Try it:
Using the records that follow, count the lines containing the word "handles" and give that number only.

════

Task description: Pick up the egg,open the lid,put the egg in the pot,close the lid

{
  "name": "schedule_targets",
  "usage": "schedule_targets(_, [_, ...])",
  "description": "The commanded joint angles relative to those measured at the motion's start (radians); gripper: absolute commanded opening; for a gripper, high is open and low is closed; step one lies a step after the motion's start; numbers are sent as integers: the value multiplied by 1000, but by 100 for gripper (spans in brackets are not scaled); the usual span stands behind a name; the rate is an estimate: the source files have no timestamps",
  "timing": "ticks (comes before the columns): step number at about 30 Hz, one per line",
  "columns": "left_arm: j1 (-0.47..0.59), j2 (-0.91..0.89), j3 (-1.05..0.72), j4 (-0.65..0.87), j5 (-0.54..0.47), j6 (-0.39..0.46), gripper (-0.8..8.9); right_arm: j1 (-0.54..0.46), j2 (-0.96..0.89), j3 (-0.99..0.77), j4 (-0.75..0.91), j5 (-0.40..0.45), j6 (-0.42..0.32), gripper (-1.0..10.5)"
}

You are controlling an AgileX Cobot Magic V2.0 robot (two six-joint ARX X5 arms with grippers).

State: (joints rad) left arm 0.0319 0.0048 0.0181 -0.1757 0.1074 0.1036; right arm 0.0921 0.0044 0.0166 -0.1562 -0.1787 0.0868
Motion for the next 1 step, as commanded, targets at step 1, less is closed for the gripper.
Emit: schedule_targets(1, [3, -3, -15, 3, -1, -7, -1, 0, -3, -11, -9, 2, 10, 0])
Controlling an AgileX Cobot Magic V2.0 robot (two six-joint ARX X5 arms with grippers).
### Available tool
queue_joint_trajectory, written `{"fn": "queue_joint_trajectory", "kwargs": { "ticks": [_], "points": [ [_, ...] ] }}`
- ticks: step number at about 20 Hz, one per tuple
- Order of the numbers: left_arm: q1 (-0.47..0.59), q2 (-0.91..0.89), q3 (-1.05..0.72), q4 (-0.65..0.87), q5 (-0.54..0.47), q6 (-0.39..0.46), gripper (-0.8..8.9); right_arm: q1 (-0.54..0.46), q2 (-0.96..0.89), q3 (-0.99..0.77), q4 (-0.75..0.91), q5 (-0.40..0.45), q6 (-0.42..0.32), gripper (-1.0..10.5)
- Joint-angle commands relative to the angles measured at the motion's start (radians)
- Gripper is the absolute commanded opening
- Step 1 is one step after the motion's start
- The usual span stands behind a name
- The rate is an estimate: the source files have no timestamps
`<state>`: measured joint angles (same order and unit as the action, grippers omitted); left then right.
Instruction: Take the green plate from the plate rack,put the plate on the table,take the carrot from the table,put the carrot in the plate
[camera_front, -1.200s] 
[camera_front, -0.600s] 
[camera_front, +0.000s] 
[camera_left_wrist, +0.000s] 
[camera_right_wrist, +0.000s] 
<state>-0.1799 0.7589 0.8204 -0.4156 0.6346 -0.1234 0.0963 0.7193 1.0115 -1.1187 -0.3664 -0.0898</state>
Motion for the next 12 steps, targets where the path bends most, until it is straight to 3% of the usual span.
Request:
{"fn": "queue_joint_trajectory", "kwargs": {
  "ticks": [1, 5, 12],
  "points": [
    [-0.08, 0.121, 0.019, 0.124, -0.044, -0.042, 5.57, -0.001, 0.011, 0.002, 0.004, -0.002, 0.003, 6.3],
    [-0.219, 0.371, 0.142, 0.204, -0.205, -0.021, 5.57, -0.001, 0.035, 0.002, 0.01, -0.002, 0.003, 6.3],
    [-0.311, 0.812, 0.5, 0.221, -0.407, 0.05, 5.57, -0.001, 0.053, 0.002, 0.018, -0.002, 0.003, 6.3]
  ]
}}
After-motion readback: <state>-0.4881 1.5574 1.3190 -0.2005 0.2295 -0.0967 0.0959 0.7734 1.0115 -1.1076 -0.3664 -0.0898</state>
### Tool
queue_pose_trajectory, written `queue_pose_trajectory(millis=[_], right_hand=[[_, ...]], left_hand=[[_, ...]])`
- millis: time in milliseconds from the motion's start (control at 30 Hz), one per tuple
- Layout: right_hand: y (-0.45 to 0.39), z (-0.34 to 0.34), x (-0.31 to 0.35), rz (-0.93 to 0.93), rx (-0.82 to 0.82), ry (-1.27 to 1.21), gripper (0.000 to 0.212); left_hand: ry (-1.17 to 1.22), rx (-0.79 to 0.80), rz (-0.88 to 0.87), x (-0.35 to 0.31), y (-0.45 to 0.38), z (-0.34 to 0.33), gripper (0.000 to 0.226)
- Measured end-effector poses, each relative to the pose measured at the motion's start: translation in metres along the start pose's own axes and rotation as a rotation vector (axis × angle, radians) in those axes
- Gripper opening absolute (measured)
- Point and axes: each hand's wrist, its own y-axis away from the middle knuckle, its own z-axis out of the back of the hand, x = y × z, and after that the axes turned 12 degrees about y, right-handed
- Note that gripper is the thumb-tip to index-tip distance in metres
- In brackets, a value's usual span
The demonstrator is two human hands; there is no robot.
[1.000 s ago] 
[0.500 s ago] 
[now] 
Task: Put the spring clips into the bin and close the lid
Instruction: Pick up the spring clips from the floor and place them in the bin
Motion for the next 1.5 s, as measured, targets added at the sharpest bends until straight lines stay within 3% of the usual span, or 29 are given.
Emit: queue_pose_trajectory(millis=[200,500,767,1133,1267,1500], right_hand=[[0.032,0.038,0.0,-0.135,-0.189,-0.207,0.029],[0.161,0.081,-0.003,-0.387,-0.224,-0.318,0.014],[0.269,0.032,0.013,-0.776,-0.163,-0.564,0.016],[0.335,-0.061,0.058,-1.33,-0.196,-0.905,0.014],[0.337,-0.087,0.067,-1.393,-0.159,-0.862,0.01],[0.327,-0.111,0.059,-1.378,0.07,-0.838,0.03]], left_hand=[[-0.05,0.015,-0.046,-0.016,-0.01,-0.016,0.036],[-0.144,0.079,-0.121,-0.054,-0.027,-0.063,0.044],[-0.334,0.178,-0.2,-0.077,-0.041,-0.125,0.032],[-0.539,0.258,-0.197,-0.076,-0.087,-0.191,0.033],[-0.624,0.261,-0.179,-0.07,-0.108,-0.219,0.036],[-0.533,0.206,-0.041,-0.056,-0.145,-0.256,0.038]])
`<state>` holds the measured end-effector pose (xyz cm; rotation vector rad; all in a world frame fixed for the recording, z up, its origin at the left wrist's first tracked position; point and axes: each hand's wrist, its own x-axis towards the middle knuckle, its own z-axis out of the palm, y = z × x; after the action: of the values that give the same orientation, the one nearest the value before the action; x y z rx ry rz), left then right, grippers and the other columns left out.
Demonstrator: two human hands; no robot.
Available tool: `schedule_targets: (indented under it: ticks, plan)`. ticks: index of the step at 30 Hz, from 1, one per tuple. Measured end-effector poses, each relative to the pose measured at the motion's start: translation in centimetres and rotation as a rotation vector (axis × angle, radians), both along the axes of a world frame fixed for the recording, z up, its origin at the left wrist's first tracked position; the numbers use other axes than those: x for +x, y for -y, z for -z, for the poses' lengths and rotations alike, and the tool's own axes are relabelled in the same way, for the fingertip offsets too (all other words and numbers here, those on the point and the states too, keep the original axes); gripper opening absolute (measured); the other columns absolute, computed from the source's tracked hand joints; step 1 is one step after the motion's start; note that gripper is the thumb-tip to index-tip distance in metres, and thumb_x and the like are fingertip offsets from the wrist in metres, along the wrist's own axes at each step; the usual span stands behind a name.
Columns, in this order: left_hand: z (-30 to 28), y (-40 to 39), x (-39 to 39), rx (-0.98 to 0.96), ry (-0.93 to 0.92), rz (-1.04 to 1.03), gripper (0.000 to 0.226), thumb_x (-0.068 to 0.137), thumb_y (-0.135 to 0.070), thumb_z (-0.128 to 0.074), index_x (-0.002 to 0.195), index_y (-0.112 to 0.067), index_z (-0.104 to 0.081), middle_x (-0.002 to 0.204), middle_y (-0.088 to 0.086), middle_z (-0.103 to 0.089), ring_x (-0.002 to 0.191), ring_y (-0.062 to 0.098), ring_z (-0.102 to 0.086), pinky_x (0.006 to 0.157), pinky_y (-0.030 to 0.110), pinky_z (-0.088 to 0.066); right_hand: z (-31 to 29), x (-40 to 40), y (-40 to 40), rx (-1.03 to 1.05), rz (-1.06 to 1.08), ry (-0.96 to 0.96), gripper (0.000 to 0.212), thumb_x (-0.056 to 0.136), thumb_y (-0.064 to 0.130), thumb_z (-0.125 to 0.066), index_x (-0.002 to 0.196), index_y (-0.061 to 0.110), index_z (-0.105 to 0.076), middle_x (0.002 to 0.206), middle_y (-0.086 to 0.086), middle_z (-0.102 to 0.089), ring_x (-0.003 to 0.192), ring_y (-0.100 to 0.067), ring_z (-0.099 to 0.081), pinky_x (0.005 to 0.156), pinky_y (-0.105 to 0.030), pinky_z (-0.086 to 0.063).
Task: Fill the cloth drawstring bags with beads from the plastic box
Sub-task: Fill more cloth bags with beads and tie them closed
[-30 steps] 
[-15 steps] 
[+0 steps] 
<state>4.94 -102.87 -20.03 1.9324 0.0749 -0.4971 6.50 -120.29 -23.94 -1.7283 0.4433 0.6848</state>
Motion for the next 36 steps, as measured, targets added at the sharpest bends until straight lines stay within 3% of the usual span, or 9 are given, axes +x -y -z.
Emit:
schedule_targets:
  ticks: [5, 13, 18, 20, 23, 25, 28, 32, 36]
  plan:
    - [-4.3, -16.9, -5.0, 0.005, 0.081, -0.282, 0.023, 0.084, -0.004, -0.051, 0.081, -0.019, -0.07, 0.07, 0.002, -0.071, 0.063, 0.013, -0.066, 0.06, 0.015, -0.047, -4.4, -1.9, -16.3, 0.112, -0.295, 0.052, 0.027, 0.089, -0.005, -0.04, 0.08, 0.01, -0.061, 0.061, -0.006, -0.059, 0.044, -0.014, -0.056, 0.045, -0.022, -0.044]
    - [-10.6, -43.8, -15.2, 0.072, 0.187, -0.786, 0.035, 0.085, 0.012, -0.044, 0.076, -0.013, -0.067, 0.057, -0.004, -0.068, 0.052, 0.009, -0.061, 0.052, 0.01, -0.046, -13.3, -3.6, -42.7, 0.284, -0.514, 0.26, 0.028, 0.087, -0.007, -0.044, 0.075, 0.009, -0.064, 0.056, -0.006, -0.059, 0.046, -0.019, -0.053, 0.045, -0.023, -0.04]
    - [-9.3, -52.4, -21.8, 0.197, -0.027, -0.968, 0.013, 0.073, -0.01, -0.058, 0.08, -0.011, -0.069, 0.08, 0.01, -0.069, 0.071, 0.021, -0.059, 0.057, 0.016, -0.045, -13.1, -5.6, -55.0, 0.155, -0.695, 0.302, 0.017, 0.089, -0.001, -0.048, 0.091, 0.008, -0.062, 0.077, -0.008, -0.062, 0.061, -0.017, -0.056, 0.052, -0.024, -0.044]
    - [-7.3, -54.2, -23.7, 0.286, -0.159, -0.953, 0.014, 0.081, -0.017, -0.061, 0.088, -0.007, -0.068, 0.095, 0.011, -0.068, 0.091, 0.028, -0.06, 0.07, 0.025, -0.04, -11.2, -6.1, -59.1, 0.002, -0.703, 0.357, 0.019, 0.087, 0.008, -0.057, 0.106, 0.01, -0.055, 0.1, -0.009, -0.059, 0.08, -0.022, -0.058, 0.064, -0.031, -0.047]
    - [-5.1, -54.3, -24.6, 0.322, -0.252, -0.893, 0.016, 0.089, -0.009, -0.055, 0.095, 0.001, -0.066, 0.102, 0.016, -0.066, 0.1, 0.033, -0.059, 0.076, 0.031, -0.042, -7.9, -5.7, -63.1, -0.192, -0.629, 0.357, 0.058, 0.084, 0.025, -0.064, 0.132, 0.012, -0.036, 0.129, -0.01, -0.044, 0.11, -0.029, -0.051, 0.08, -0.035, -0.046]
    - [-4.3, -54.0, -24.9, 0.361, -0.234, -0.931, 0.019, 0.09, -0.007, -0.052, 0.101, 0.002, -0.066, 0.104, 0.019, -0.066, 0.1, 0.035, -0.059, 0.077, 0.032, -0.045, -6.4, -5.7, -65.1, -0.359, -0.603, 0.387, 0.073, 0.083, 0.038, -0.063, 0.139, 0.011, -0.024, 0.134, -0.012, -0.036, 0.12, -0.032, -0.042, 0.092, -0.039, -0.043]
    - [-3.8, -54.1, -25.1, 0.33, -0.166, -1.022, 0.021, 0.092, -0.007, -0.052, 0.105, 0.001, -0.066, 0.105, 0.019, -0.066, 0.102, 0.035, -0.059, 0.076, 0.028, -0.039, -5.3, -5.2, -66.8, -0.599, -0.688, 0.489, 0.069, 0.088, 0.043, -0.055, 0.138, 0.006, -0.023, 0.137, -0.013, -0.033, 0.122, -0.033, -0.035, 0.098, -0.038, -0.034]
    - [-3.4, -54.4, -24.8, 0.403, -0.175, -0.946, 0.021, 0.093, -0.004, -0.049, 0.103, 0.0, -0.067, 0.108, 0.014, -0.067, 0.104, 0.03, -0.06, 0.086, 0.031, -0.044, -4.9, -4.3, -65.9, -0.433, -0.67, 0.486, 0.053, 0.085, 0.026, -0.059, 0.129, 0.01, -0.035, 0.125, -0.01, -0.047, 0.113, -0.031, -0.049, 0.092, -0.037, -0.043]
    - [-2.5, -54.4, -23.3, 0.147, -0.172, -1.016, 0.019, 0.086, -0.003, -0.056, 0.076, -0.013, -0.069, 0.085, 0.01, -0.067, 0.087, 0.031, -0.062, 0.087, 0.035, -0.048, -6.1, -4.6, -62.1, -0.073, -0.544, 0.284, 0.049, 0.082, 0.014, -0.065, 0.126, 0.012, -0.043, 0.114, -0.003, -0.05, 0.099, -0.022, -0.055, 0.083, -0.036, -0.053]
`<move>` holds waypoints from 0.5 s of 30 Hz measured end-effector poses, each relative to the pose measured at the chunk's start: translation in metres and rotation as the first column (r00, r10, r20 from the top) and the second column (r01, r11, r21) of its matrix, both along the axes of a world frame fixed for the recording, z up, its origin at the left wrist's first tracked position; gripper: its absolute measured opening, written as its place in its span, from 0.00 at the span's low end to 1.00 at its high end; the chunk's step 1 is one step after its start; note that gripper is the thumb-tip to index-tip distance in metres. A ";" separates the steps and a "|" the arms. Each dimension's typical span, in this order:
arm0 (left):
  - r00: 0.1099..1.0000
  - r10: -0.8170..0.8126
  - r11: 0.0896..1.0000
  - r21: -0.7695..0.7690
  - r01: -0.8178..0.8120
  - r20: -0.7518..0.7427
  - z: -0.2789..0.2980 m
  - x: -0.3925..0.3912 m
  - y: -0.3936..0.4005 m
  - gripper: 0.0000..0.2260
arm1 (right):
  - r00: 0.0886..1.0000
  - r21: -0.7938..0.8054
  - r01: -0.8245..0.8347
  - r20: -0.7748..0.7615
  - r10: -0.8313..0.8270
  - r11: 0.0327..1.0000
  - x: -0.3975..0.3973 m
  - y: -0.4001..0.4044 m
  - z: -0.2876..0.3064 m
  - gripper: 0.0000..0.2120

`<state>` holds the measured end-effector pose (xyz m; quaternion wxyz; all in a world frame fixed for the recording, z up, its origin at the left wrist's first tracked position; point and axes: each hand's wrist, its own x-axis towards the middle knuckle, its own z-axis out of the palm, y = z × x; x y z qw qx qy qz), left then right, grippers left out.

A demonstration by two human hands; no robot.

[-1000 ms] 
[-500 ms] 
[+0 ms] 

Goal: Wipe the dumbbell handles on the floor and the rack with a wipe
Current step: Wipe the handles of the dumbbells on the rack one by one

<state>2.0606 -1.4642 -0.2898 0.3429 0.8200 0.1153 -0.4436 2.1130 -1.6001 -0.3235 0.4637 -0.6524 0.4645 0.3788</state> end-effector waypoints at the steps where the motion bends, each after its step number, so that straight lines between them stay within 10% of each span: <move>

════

Written solution:
2